Deuxièmement, cette obstination a eu un coût direct, d'une importance relative eu égard aux sommes en jeu, mais qu'il faut signaler. En effet, le ministère de la défense a été amené à recourir à des prestations extérieures d'expertise en matière de conseil juridique et financier, ses services ne disposant pas de la compétence nécessaire dans ces domaines, ou étant insuffisamment dimensionnés au regard de l'ampleur du travail à conduire.

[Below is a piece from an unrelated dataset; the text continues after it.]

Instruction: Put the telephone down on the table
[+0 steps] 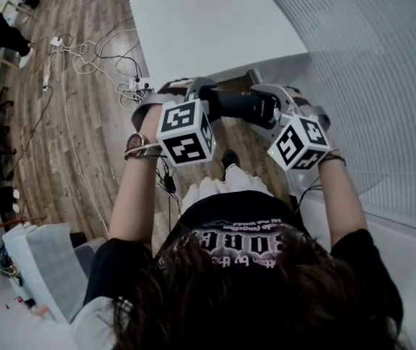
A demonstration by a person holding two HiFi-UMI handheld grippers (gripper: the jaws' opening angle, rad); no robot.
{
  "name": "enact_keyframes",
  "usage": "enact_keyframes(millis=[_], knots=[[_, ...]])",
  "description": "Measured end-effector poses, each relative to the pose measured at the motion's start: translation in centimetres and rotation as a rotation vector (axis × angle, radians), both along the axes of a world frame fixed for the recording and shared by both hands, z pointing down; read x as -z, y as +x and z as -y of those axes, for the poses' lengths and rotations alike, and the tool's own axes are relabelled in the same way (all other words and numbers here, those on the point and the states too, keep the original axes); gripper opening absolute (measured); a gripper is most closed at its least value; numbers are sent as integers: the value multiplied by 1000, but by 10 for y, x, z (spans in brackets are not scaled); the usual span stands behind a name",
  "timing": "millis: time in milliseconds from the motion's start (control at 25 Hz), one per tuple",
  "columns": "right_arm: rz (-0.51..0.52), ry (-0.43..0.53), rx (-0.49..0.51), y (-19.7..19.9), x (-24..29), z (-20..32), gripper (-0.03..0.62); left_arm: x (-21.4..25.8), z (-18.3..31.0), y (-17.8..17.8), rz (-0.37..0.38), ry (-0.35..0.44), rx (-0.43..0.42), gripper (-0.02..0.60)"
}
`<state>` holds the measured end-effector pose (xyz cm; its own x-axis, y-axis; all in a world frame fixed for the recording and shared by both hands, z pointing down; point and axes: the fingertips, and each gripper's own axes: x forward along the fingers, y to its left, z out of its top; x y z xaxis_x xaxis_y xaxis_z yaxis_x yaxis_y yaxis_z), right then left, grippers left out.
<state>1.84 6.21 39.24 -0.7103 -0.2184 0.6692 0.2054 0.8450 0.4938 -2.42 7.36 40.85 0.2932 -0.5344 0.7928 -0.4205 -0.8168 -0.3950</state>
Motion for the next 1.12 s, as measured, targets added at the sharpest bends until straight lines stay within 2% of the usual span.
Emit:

Selon la réponse du ministère au questionnaire que lui a adressé votre rapporteur pour avis :

« La prestation de conseil juridique (avantages des différentes formes de société, aspects bilanciels et fiscaux, gouvernance, statuts, relations bancaires, garanties nécessaires) a été confiée au cabinet CMS Bureau Francis Lefebvre (Paris), après mise en concurrence, au travers d'un marché notifié le 10 décembre 2014 ; le montant final de la prestation, après décompte de résiliation suite à son interruption, s'élève à environ 200 000 euros

Le contrat pour les prestations de conseil financier conclu initialement par l'Agence des participations de l'État avec EY (mandataire d'un groupement composé de EY et de Vocation Finance) s'est élevé à 70 000 euros HT. Le marché notifié le 17 mars 2015 par la Défense avec EY pour analyser le schéma retenu, approcher le marché bancaire et assister à la mise en place des sociétés s'est élevé à 69 800 euros HT. »

Enfin, le renoncement aux sociétés de projet comme instrument de financement des équipements de nos forces armées n'interdit pas la mise en place d'un dispositif commercial permettant de mettre en location des équipements neufs pour un pays tiers, possibilité évoquée à plusieurs reprises par le ministre de la défense. Interrogé par votre rapporteur pour avis, le ministère de la défense indique que cette solution « reste pour le moment à un stade théorique ». Cependant, « l'État et les services du ministère de la défense se réservent la possibilité d'en étudier la mise en oeuvre si un tel projet survenait. Le dossier serait alors instruit avec toutes les parties concernées, y compris les partenaires privés à différents niveaux de l'opération ».

2. Des recettes exceptionnelles en baisse sur l'ensemble de la période de programmation

Au-delà de l'année 2015, le présent projet de loi substitue des crédits budgétaires à l'essentiel des recettes exceptionnelles prévues par la LPM, dont la loi n° 2014-1653 du 29 décembre 2014 de programmation des finances publiques (LPFP) pour les années 2014 à 2019 avait encore accru le montant.

Les recettes exceptionnelles du ministère de la défense
pour la période 2015-2016

(en milliards d'euros)

2015

2016

2017

2018

2019

Total

REX prévues par la LPM

1,77

1,25

0,91

0,28

0,15

4,36

REX prévues après la LPFP 2015-2017

2,4

1,88

1,55

0,28

0,15

6,26

REX prévues après l'actualisation

0,23

0,25

0,15

0,15

0,15

0,93

Source : commission des finances du Sénat

Ce sont ainsi 3,4 milliards d'euros de crédits budgétaires, par rapport à la LPM, ou 5,3 milliards d'euros en tenant compte de la LPFP 2015-2017, qui viennent se substituer aux REX du ministère de la défense pour la période 2015-2019, essentiellement sur les trois premières années de celle-ci.